→ Exercise description:
In the listing that follows, retype every line from the first through the one containing "aluminium frame rail: stayed". Pictures are to be left out.

*****

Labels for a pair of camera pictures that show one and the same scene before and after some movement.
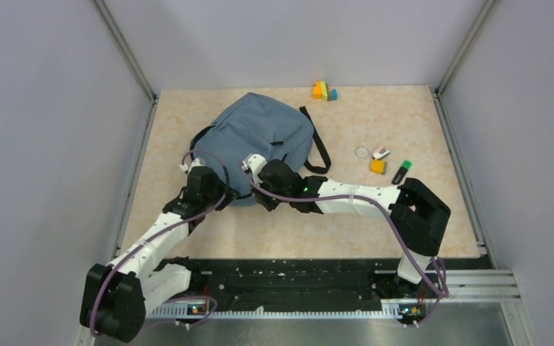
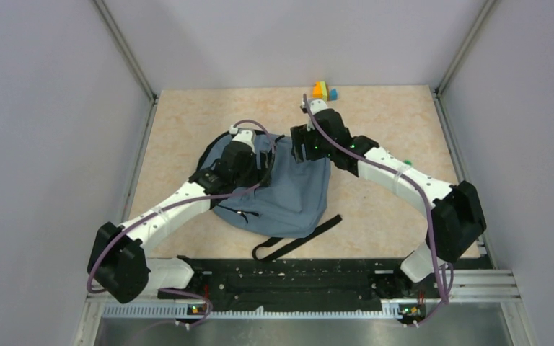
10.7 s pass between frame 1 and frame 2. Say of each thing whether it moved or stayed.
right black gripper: moved
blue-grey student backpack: moved
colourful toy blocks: stayed
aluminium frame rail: stayed
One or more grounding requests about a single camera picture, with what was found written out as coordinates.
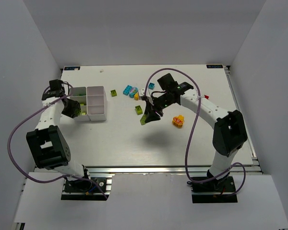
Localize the lime sloped lego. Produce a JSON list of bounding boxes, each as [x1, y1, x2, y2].
[[135, 105, 143, 115]]

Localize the yellow lego brick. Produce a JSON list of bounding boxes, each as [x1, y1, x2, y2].
[[134, 93, 139, 100]]

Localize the pale lime lego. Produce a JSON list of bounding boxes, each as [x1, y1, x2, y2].
[[140, 114, 147, 126]]

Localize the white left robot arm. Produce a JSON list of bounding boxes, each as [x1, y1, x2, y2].
[[26, 80, 87, 180]]

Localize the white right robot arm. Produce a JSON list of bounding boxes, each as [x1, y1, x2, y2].
[[139, 73, 248, 183]]

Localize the teal small lego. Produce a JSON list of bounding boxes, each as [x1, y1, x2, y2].
[[148, 83, 155, 90]]

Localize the white compartment container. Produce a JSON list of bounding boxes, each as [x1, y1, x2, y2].
[[70, 86, 108, 122]]

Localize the yellow orange flower lego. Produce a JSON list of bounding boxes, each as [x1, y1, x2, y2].
[[172, 115, 184, 128]]

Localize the teal printed round lego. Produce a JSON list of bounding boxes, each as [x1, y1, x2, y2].
[[129, 87, 138, 98]]

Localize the blue label left corner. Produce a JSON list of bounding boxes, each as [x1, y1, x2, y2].
[[63, 66, 80, 71]]

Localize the blue label corner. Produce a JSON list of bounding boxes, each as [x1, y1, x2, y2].
[[63, 66, 80, 71], [206, 64, 223, 69]]

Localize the blue long lego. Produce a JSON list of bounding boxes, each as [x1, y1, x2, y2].
[[123, 85, 132, 96]]

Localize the lime small lego near container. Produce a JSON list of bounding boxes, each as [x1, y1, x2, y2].
[[110, 90, 117, 97]]

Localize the blue label right corner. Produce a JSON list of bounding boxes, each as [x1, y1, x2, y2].
[[206, 64, 223, 69]]

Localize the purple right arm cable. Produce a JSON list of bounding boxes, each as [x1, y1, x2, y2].
[[145, 68, 246, 197]]

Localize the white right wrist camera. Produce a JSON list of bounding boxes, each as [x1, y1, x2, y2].
[[138, 88, 146, 100]]

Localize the aluminium table front rail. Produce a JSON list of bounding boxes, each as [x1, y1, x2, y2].
[[34, 162, 262, 173]]

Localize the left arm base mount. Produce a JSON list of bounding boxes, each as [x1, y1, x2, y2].
[[60, 175, 110, 201]]

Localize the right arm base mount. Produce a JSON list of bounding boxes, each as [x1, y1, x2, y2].
[[187, 176, 238, 204]]

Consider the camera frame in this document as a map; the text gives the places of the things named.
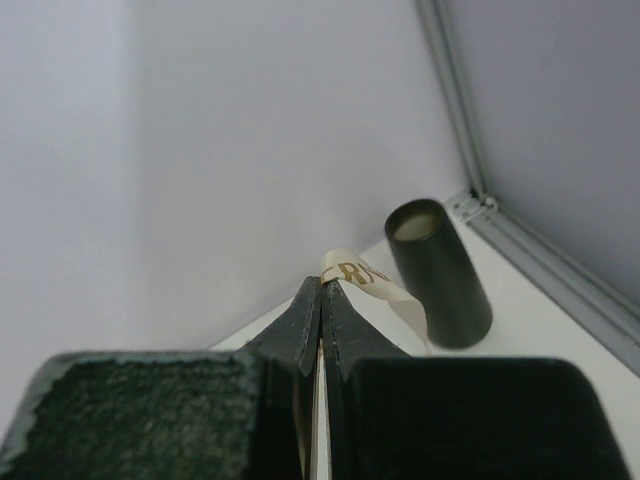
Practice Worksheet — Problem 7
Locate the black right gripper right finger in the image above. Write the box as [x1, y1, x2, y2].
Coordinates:
[321, 281, 630, 479]

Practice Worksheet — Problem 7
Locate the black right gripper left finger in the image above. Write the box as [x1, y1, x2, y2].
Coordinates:
[1, 277, 319, 479]

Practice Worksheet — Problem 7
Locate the cream printed ribbon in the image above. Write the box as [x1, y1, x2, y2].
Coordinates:
[320, 249, 431, 479]

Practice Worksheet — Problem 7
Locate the black cylindrical vase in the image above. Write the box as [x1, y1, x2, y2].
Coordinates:
[384, 199, 493, 350]

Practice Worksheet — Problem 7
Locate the aluminium frame rail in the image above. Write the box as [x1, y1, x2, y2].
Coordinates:
[418, 1, 639, 370]

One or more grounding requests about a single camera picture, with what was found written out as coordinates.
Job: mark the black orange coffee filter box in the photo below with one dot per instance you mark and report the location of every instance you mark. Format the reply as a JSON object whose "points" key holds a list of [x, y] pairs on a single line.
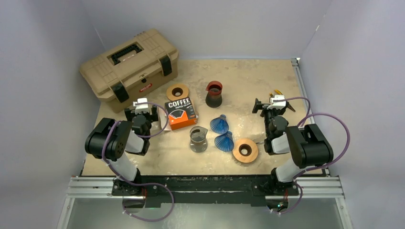
{"points": [[181, 113]]}

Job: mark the aluminium frame rail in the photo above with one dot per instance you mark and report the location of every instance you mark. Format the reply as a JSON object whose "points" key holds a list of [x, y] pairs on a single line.
{"points": [[101, 187]]}

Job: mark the tan plastic toolbox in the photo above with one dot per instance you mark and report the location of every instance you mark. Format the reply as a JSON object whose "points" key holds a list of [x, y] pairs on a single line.
{"points": [[131, 70]]}

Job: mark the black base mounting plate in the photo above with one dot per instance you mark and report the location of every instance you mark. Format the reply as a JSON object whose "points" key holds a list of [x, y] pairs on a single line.
{"points": [[199, 189]]}

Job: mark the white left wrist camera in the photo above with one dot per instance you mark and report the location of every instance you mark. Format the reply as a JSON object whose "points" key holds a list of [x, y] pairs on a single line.
{"points": [[141, 106]]}

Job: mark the yellow black pliers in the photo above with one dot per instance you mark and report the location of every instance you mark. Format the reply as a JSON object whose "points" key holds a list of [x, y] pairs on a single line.
{"points": [[275, 92]]}

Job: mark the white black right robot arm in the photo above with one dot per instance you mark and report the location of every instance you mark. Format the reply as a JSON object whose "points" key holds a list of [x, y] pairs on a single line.
{"points": [[308, 147]]}

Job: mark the clear glass carafe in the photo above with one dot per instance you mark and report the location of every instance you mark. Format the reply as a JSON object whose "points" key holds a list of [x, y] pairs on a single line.
{"points": [[198, 141]]}

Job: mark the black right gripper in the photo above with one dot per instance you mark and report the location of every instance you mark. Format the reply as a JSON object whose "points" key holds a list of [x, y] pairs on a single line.
{"points": [[259, 105]]}

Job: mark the blue glass dripper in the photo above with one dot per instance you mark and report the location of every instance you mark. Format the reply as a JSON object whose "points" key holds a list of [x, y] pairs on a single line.
{"points": [[224, 142], [219, 125]]}

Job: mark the white paper coffee filters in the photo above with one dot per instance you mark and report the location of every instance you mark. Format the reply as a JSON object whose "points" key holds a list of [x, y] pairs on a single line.
{"points": [[164, 121]]}

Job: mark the dark carafe with red rim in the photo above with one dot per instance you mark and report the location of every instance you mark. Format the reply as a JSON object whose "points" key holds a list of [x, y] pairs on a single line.
{"points": [[214, 94]]}

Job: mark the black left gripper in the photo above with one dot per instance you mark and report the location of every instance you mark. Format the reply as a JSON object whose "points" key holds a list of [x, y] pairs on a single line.
{"points": [[152, 117]]}

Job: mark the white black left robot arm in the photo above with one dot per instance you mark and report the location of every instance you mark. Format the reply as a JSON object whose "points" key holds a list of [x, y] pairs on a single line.
{"points": [[111, 140]]}

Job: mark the wooden dripper ring holder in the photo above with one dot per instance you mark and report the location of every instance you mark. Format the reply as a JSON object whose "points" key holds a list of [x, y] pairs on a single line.
{"points": [[177, 91]]}

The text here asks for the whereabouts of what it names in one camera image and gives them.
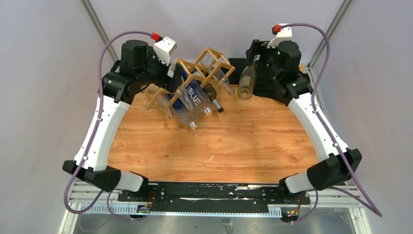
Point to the wooden lattice wine rack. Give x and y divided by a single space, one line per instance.
195 70

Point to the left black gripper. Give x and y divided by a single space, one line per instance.
165 81

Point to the clear bottle gold black label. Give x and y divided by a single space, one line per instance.
247 81

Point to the blue BLU labelled bottle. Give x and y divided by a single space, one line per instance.
195 98

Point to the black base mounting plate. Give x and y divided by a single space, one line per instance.
227 198

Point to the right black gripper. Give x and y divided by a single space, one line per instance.
257 48

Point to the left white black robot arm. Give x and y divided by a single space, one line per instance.
140 65

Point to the dark bottle grey cap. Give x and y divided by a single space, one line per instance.
212 94

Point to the clear bottle white label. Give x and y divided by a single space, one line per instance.
162 101

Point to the clear square bottle silver cap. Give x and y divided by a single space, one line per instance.
187 118

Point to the aluminium frame rails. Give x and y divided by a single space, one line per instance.
85 196

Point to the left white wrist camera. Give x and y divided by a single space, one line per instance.
164 49

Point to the black cloth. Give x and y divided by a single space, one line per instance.
261 80

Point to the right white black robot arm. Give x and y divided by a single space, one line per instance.
336 161

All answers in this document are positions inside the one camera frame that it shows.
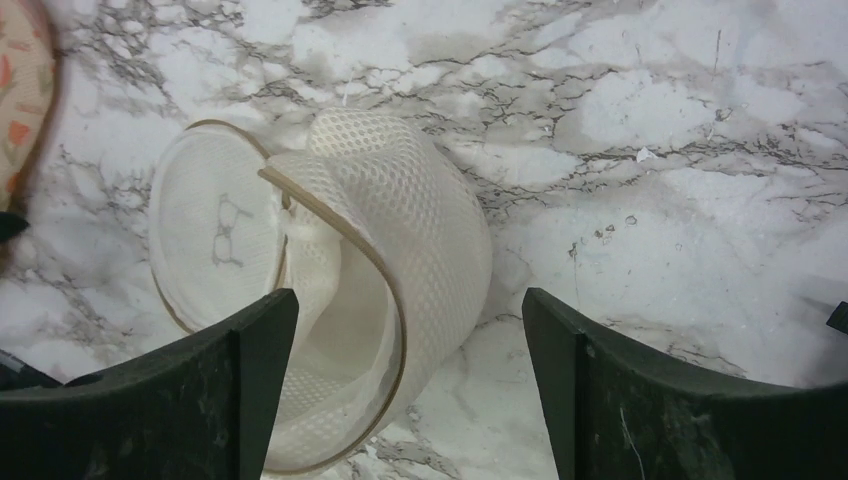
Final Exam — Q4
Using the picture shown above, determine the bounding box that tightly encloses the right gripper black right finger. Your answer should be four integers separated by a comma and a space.
522, 287, 847, 479

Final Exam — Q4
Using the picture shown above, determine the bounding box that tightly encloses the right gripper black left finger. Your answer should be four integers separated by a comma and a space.
1, 289, 299, 479

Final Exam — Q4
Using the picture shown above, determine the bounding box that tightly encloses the beige-rimmed mesh laundry bag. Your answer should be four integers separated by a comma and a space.
148, 108, 493, 479

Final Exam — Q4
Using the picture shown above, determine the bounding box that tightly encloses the floral oven mitt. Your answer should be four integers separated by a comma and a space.
1, 0, 57, 212

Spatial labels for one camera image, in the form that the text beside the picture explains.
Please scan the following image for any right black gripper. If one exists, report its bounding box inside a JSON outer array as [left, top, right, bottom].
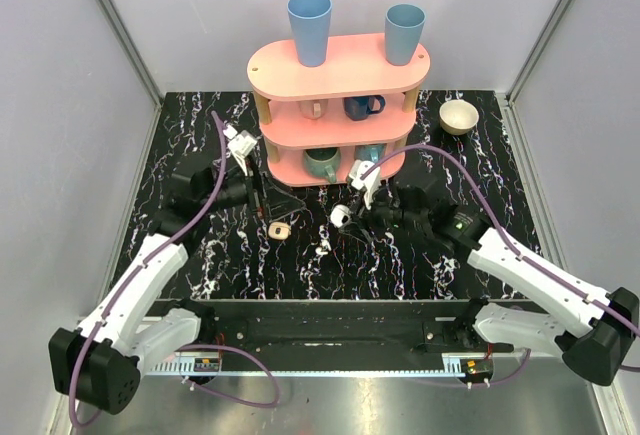
[[340, 180, 428, 245]]

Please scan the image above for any white earbud charging case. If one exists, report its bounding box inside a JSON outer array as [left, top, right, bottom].
[[330, 204, 351, 229]]

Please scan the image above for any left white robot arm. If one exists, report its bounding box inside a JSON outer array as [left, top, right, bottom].
[[48, 162, 305, 414]]

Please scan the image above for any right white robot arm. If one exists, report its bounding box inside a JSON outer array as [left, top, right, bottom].
[[330, 186, 639, 386]]

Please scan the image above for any white earbud upper left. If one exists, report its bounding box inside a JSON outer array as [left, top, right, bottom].
[[315, 240, 332, 256]]

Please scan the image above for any green ceramic mug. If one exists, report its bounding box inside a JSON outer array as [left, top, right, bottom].
[[303, 147, 341, 183]]

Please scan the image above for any light blue butterfly mug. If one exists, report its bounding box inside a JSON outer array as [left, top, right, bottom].
[[354, 144, 386, 163]]

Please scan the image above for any pink three-tier wooden shelf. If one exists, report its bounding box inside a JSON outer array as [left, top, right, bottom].
[[247, 33, 431, 187]]

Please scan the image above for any beige mug on shelf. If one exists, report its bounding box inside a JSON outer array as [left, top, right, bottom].
[[298, 99, 328, 120]]

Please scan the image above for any dark blue faceted mug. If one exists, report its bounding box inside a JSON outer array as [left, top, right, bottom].
[[343, 95, 386, 121]]

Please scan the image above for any cream ceramic bowl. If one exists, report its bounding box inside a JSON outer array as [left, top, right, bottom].
[[439, 100, 479, 136]]

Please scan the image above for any left blue plastic cup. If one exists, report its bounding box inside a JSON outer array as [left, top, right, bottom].
[[287, 0, 332, 67]]

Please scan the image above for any blue plastic cup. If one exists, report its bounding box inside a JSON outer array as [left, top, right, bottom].
[[287, 0, 332, 67], [384, 4, 426, 66]]

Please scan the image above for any right blue plastic cup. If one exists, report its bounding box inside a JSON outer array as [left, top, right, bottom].
[[384, 4, 426, 66]]

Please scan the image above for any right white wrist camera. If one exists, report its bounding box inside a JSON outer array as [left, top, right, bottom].
[[346, 159, 381, 209]]

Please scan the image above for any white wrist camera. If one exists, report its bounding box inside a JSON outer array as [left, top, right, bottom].
[[223, 125, 258, 176], [346, 159, 381, 209]]

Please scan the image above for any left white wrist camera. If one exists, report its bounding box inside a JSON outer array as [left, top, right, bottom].
[[223, 125, 258, 176]]

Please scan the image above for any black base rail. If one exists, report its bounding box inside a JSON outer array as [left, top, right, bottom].
[[149, 298, 516, 356]]

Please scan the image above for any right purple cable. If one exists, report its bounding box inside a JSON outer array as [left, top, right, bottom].
[[359, 143, 640, 371]]

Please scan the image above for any purple cable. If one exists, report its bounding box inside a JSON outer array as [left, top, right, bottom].
[[359, 143, 640, 371], [68, 110, 281, 430]]

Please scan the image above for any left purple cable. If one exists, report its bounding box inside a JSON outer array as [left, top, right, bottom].
[[68, 110, 281, 430]]

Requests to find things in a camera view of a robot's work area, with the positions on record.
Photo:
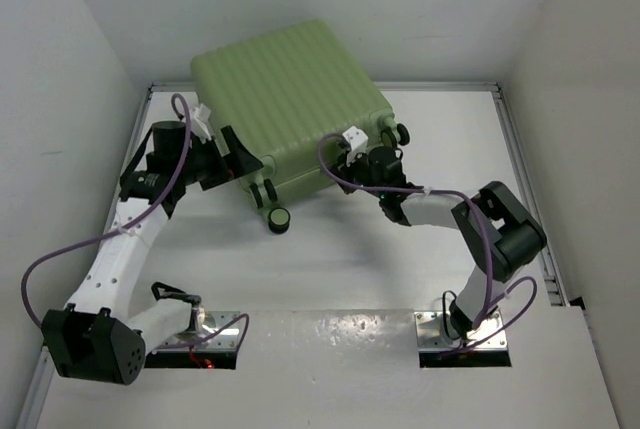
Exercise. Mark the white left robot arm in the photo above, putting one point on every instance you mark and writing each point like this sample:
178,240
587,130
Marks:
94,337

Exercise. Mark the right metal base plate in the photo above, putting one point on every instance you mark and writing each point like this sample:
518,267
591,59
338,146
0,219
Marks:
432,339

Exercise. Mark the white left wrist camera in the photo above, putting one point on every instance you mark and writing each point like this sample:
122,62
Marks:
200,124

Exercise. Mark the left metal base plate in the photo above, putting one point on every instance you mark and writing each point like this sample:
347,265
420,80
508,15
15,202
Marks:
215,331

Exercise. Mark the green suitcase blue lining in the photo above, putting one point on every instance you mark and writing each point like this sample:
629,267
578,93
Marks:
282,92

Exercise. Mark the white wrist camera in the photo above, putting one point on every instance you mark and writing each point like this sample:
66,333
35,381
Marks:
356,141
200,124

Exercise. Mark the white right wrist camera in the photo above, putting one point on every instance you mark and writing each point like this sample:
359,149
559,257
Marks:
356,141

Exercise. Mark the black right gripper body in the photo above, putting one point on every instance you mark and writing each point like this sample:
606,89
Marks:
358,172

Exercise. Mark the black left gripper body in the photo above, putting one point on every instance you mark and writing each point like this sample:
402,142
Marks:
203,162

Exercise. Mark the metal base plate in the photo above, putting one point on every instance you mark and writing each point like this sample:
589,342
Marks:
432,339
215,331

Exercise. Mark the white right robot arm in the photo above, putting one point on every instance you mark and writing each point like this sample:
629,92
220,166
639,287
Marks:
499,232

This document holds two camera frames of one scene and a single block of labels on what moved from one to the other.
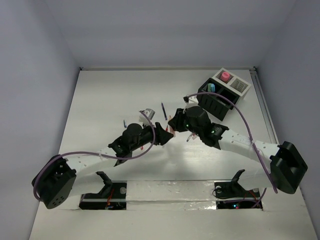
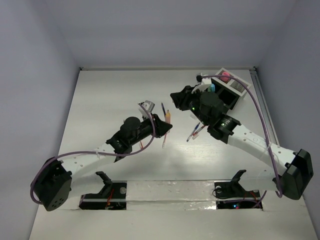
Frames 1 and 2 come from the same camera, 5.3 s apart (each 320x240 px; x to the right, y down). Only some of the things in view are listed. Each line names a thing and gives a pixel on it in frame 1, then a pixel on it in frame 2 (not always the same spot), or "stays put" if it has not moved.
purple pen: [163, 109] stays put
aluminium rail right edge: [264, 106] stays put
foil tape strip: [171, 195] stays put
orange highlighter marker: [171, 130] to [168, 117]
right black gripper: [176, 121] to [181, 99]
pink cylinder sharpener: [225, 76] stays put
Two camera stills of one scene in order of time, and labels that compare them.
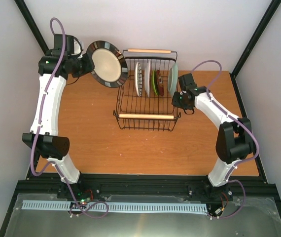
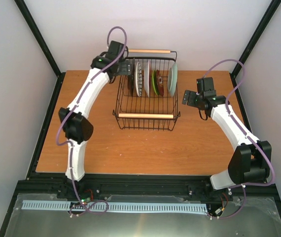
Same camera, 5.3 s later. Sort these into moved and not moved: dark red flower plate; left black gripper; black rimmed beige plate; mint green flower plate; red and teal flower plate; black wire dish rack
Moved: left black gripper; black rimmed beige plate
Not moved: mint green flower plate; dark red flower plate; black wire dish rack; red and teal flower plate
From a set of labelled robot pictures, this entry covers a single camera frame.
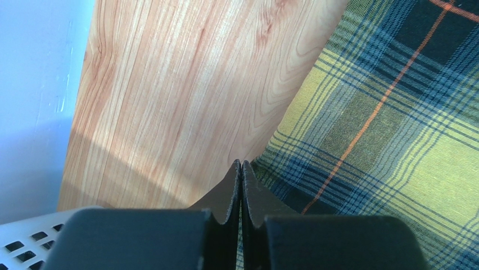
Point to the yellow black plaid shirt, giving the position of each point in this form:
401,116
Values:
386,123

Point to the white plastic laundry basket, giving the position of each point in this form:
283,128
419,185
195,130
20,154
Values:
27,243

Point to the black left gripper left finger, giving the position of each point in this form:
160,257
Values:
203,236

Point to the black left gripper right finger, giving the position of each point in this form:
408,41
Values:
276,237

*****

→ Your solution:
Labels for a pair of camera pictures that show one and the same scene before and after some movement.
10.7 s pass between frame 1 and frame 2. Say of each thing whether it moved or stayed.
right black gripper: moved
blue-grey student backpack: moved
colourful toy blocks: stayed
aluminium frame rail: stayed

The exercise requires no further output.